Se agiscono solo i batteri indigeni qualche rischio, seppur mimino, si corre. Anche perché a malolattica terminata restano molti batteri che potrebbero continuare a produrre ammine. Sotto questo aspetto l’uso di batteri lattici selezionati è auspicabile. Un alto ph, tenore basso di so2, minore grado alcolico, alta temperatura di conservazione facilitano produzione di ammine. Aggiunte razionali di so2 e lisozina invece ne limitano fortemente la formazione.
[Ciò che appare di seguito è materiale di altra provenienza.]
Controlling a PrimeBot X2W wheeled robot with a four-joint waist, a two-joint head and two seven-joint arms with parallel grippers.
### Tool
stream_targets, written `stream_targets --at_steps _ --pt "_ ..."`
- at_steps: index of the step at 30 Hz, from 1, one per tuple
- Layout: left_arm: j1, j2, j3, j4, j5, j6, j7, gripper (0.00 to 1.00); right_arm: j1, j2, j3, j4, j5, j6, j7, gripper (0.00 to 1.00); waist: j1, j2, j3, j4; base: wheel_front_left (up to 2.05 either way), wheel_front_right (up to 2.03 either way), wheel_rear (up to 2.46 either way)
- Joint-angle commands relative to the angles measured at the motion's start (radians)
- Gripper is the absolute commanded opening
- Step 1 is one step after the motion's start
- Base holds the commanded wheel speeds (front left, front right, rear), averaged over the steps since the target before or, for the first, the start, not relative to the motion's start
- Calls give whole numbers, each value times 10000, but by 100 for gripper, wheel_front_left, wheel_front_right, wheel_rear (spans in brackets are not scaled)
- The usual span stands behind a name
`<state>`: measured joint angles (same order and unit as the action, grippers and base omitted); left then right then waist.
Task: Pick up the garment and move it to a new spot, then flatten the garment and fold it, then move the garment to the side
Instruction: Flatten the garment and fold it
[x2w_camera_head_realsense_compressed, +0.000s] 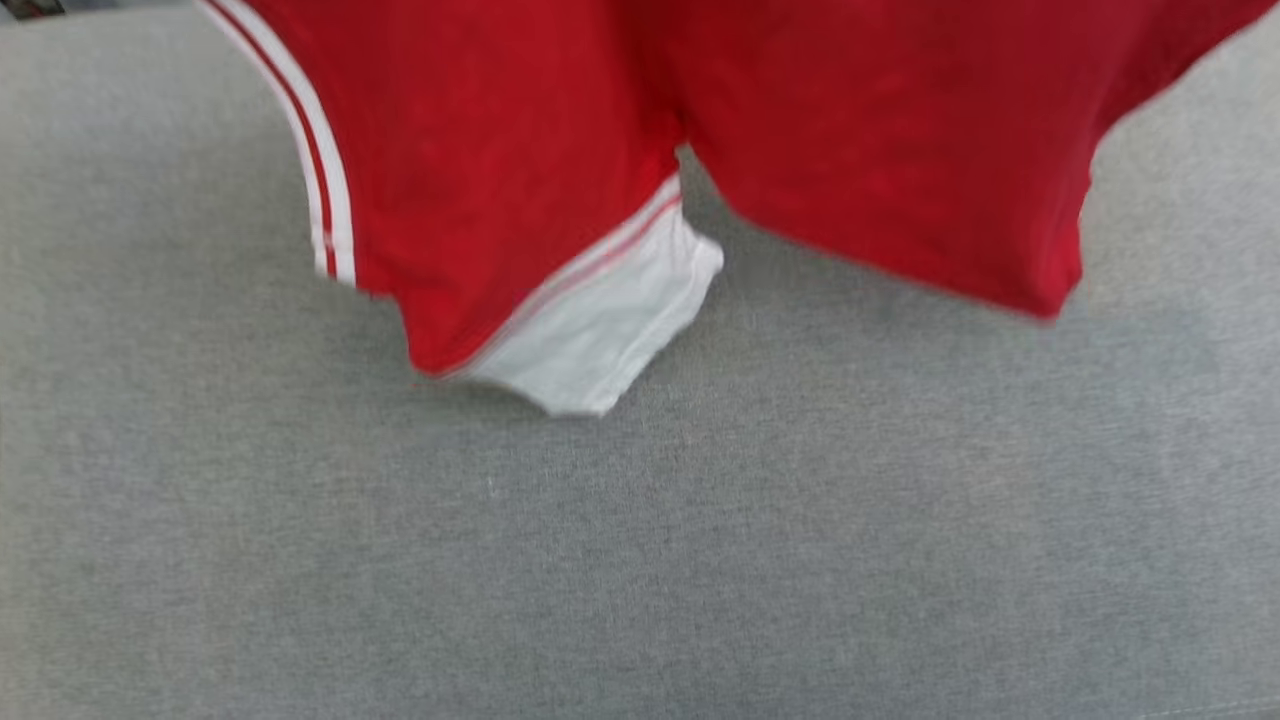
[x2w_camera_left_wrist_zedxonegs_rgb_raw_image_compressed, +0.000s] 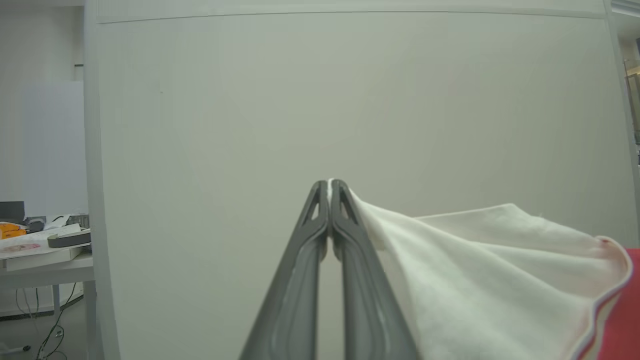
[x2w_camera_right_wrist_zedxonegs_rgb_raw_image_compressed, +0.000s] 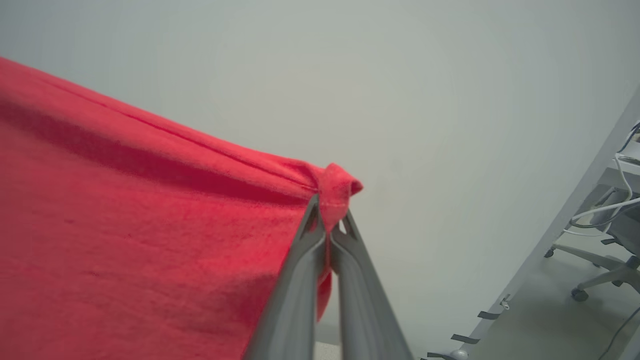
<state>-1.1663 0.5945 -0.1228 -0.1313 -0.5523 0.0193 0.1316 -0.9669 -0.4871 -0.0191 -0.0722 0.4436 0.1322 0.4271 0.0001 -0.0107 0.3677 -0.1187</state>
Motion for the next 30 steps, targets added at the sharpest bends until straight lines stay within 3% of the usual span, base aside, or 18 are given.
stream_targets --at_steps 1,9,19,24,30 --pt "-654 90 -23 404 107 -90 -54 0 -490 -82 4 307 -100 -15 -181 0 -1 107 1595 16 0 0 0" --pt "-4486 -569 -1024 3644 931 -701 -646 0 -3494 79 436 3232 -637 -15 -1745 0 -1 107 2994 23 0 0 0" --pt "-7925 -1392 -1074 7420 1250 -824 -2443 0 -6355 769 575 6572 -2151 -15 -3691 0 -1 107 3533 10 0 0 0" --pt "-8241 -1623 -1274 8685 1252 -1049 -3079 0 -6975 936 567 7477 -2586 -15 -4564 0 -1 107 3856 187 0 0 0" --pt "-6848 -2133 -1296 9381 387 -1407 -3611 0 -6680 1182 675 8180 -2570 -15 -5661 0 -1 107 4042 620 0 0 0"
Intervista all’enol. Pietro Leccia – Unione Italiana Vini – Asti
Fu uno dei primi colleghi ad analizzare nei vini le ammine biogene. Sin dagli anni 1998-99 presso il laboratorio dell’Unione Vini di Verona ove allora lavorava come analista. “ A seguito di problemi con la Svizzera risalenti al 93’ e che perdurano tutt’oggi, mettemmo a punto un sistema di analisi per dosare le ammine biogene nei vini. Partimmo dai metodi di analisi allora disponibili riguardo tiramina, putrescina, cadaverina istamina, adattandoli al vino. Oggi analizziamo le ammine biogene con metodo nostro interno e lo stiamo sperimentando su hplc massa – massa – tri-quadripolo. Ritengo importante l’analisi delle ammine biogene nel vino in quanto è un indice indiretto di igiene della cantina. Se si seguono le corrette pratiche igieniche, se il processo di cantina è condotto da bravi cantinieri coadiuvati da tecnici preparati, se si usano lieviti e additivi di prima qualità, se la gestione delle fermentazioni e delle fecce è razionale, non ci sono problemi riguardo alla formazione di ammine biogene. Viceversa i problemi possono esistere. Non a caso i dosaggi più alti li abbiano riscontrato in zone o cantine che debbono ancora crescere riguardo a quanto sopradetto. Un valore molto basso di ammine biogene è un valore aggiunto per la cantina, di fatto è uno dei parametri che garantiscono anche immagine e qualità all’imprenditore vitivinicolo e rientra nei protocolli di controllo che noi applichiamo per tutta la GDO”.